Amor e dor. A razão pela qual Francisco nunca regressou à Argentina nos 12 anos em que foi Papa
Percorreu o mundo a falar da sua fé e esteve inclusivamente em quatro países que fazem fronteira com a sua terra natal, no entanto acabou por nunca regressar à Argentina, o país onde nasceu e que tanto amou. Os mais próximos acreditam que esta decisão tem uma mensagem subliminar, mas também que Francisco tinha planeado ir à sua terra natal no fim de vida, que acabou por surpreendê-lo mais cedo do que o previsto.Jorge Mario Bergoglio tinha 76 anos quando deixou a Argentina rumo ao Vaticano para participar no Conclave. De Buenos Aires, onde nasceu e passou grande parte da sua vida, não se despediu com lágrimas. Não era um favorito ao cargo que ocuparia 12 anos como Papa Francisco e acreditava voltar em breve para continuar a sua vida de devoção, tendo sido surpreendido com a decisão que mudaria para sempre a sua vida. Sem que soubesse, aquela seria a sua despedida da Argentina, um país ao qual nunca regressaria, numa decisão que muitos questionaram e que valeu bastante tristeza dos seus conterrâneos, muitos deles que não conseguiram entender a razão pela qual Francisco percorreu o mundo, inclusivamente quatro países que fazem fronteira com a Argentina, mas não voltaria a pisar a sua terra natal.
"Quando ele deixou Buenos Aires para o Conclave, ele parecia um tanto triste; estava a preparar um quarto para a sua reforma no Lar dos Padres, no bairro de Flores", disse Guillermo Marcó, padre da Arquidiocese de Buenos Aires, ao jornal argentino Clarín.
Na altura, Francisco achou que não teria um Papado longo "quatro anos no máximo", disse à BBC o seu amigo Gustavo Vera, com quem trocaria dezenas de cartas ao longo dos anos seguintes. É ele que alerta que não se pode confundir a ausência de Francisco na Argentina como uma renúncia à pátria, pelo contrário: o Papa foi sempre acompanhando à distância a situação dos seus familiares, conterrâneos, e principalmente com a situação socio-económica e política, que sempre o angustiou.
Nas longas missivas que trocava com o amigo, a Argentina estava sempre no centro das conversas: falavam de futebol – uma das grandes paixões de Francisco, adepto do San Lorenzo, de tango e dos problemas que perseguiam o seu país.
"Francisco manteve sua ligação com a Argentina. Nestes 12 anos, na sua agenda havia sempre um grande número de argentinos, que compareciam a audiências, que assistiam ao Angelus [oração feita pelo papa junto aos peregrinos na Praça de São Pedro aos domingos], que tinham audiências pessoais. O seu coração sempre esteve na Argentina, de alguma forma", disse o amigo.

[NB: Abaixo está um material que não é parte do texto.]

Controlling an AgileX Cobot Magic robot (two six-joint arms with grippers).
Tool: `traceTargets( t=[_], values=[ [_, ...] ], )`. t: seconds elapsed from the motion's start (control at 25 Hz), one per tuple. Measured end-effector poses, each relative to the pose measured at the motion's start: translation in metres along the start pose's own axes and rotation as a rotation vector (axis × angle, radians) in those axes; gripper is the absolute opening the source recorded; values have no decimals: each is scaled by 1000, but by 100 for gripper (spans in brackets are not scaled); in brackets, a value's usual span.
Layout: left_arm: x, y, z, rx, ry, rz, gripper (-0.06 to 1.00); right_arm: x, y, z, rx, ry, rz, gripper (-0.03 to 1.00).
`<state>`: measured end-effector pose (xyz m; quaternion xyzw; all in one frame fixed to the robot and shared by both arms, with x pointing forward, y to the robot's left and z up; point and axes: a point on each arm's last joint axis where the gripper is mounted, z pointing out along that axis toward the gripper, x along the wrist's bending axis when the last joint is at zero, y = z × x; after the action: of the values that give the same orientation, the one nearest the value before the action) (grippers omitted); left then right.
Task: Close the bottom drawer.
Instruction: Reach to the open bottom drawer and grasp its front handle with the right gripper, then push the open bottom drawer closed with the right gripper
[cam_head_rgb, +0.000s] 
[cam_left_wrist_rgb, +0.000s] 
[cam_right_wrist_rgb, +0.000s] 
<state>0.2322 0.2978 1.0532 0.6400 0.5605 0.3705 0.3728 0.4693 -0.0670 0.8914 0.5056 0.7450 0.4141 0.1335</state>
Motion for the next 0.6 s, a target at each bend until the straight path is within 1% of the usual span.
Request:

Mas se para os amigos sempre foi fácil de entender por que razão Francisco não voltava, muitos argentinos ficariam magoados, não conseguiam entender porque é que ele esteve mesmo ali ao lado, em países como o Brasil ou Bolívia, mas não inclui na agenda a sua própria casa.

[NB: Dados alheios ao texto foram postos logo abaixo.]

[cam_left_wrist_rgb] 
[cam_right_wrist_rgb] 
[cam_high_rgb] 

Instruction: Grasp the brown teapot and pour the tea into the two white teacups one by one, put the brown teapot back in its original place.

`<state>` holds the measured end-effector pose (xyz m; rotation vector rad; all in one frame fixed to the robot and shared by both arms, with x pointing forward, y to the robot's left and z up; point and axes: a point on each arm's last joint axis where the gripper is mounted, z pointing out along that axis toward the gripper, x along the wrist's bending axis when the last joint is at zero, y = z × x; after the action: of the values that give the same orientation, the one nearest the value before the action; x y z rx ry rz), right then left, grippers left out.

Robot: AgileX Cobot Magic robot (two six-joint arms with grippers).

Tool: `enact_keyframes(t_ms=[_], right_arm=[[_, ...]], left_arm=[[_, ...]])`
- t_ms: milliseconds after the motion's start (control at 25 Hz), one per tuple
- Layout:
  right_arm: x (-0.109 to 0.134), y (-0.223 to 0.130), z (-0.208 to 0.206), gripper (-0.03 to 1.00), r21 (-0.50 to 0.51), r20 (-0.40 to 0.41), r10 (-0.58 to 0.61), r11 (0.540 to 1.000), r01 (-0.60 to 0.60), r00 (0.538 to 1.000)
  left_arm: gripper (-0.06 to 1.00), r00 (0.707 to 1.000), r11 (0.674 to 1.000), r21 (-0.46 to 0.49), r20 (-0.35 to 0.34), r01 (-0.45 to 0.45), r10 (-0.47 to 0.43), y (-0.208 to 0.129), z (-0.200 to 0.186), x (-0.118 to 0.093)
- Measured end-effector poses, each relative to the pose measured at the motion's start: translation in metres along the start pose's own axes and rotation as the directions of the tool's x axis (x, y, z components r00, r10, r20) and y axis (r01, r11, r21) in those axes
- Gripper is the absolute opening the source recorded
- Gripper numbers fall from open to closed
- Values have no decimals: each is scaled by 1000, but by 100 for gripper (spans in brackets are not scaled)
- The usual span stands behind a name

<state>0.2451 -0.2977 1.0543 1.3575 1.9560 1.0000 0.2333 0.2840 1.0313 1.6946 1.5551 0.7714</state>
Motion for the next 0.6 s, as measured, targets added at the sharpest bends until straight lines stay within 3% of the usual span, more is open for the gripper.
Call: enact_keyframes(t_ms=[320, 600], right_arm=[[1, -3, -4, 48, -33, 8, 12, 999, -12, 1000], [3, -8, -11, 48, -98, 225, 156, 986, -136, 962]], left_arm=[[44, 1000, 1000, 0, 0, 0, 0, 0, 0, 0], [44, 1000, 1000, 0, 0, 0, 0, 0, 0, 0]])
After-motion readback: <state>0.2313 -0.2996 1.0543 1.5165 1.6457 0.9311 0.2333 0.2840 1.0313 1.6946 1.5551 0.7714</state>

Quando era questionado publicamente sobre o assunto, dava sempre respostas evasivas, sendo que a última foi em setembro do ano passado, quando regressava de uma viagem à Ásia. "Eu gostava de ir. É a minha casa, mas ainda não está decidido. Há várias coisas para resolver primeiro", afirmava então.
De acordo com o seu amigo Gustavo Vera, a razão de não voltar prendeu-se muito mais por razões políticas do que pessoais, uma vez que Francisco não queria ser usado como arma política, e o próprio Francisco acabaria por abordar esse assunto.
"Eu sempre disse que iria à Argentina quando sentisse que era um instrumento para contribuir para a unidade nacional, para tentar unir os argentinos novamente", afirmou.
De acordo com esse amigo próximo, apesar de Francisco nunca o ter afirmado diretamente, era sua convicção de que ele estava a reservar a sua viagem à Argentina para o final do seu Papado. "Ele não me contou, mas eu acho que estava a reservar a reta final de seu magistério para a Argentina, como se o país fosse a estação terminal de sua longa jornada", disse, acrescentando que pese as saudades da irmã e de uma terra que sempre tanto amou, a missão que assumiu não lhe dava espaço para tristezas.
"Ele estava muito feliz por ser papa, porque sentia que podia ajudar. Ele ajudou a impedir muitas guerras, a prevenir conflitos em muitas partes do mundo. Estava a cumprir a missão da sua vida."